== Task item ==
Look for "where" in each line of the entries, and return the matching lines.

Dataset items
....
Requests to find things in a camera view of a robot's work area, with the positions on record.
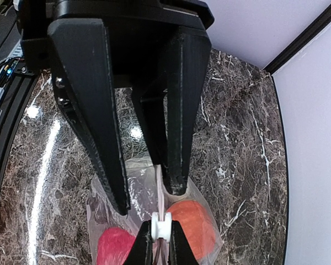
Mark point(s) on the left black frame post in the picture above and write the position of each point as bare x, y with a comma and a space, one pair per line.
301, 41

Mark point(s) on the red toy bell pepper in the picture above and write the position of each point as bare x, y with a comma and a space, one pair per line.
114, 246

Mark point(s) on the small circuit board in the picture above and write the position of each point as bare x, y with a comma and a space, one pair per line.
10, 66

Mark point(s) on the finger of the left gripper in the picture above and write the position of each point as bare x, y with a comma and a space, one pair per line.
166, 96

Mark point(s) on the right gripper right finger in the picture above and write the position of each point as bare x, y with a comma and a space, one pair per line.
180, 252

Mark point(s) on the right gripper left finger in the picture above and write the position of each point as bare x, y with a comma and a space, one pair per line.
141, 252

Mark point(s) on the black front rail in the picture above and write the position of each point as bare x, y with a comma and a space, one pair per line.
15, 93

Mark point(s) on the orange toy pumpkin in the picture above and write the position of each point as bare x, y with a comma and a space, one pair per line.
197, 226

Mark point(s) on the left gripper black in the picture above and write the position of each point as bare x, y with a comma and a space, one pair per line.
81, 65

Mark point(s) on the clear zip top bag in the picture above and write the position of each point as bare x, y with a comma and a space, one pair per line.
144, 202

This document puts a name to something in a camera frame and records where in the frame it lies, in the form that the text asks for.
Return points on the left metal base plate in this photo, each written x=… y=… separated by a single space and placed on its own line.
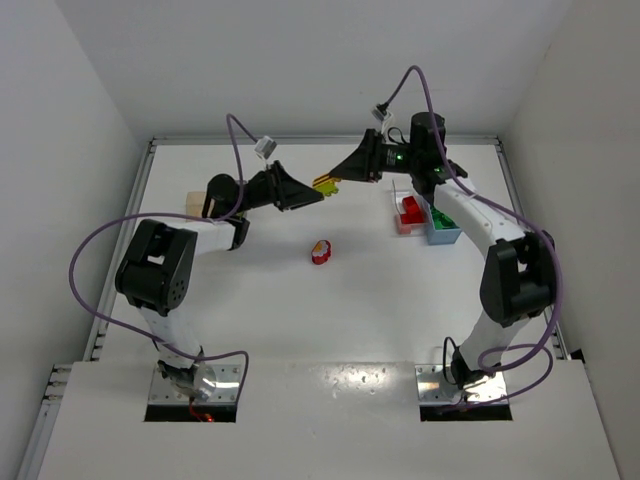
x=215 y=385

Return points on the red rounded lego brick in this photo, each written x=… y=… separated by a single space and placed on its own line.
x=410 y=205

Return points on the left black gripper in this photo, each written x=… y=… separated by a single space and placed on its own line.
x=275 y=186

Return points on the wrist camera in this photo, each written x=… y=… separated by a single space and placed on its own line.
x=265 y=147
x=384 y=116

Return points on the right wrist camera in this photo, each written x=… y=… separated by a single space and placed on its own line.
x=384 y=116

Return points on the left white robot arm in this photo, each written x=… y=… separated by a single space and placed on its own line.
x=155 y=271

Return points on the green curved lego brick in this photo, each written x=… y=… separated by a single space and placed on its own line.
x=440 y=221

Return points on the metal base plate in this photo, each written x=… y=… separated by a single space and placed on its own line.
x=215 y=385
x=434 y=391

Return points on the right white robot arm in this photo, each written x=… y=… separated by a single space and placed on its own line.
x=519 y=278

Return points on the red flower lego brick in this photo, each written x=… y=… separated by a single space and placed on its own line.
x=321 y=252

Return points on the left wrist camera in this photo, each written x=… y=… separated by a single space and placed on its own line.
x=265 y=147

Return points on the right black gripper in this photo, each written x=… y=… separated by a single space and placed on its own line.
x=372 y=156

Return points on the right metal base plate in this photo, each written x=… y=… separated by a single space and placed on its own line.
x=434 y=391

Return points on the blue plastic container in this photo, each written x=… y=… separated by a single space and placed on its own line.
x=439 y=237

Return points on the yellow striped lego brick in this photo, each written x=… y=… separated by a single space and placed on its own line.
x=326 y=185

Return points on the orange translucent container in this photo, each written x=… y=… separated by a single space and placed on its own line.
x=194 y=204

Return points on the clear plastic container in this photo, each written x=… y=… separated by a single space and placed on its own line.
x=398 y=195

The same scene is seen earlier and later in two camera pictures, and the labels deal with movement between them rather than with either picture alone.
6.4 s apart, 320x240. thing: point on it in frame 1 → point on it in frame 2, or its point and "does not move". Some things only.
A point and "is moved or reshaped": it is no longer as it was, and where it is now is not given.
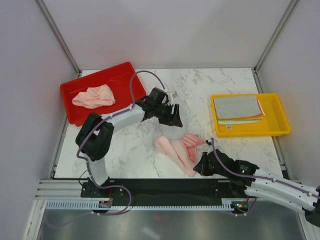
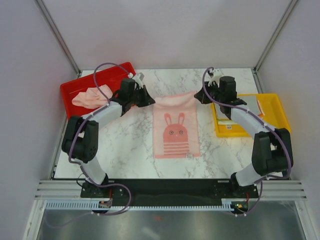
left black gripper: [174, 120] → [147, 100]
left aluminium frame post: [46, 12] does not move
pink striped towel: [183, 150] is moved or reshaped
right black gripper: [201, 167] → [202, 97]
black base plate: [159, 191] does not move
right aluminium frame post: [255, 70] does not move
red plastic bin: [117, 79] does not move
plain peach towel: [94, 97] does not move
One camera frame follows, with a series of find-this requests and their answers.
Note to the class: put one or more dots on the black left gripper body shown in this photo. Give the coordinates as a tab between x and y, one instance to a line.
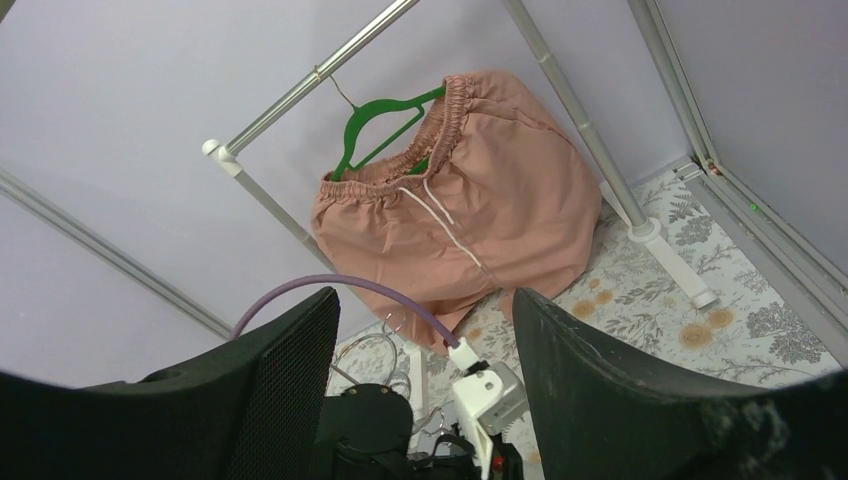
365	433

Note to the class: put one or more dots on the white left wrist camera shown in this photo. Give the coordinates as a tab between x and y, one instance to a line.
488	399

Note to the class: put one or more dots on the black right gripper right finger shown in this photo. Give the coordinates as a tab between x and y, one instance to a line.
603	409

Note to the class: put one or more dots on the chrome wine glass rack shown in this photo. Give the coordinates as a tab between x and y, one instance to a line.
381	355

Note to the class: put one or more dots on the white clothes stand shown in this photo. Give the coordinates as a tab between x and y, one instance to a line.
643	230

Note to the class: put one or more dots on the pink shorts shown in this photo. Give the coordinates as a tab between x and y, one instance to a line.
490	195

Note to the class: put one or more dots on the green clothes hanger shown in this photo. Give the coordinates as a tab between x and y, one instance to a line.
....
== Answer space ==
This document puts a name to something in a camera frame and records where in the frame it lies, in the form that the text asks for.
A point and "is moved or reshaped": it is no longer as it was, and where it is now is not given.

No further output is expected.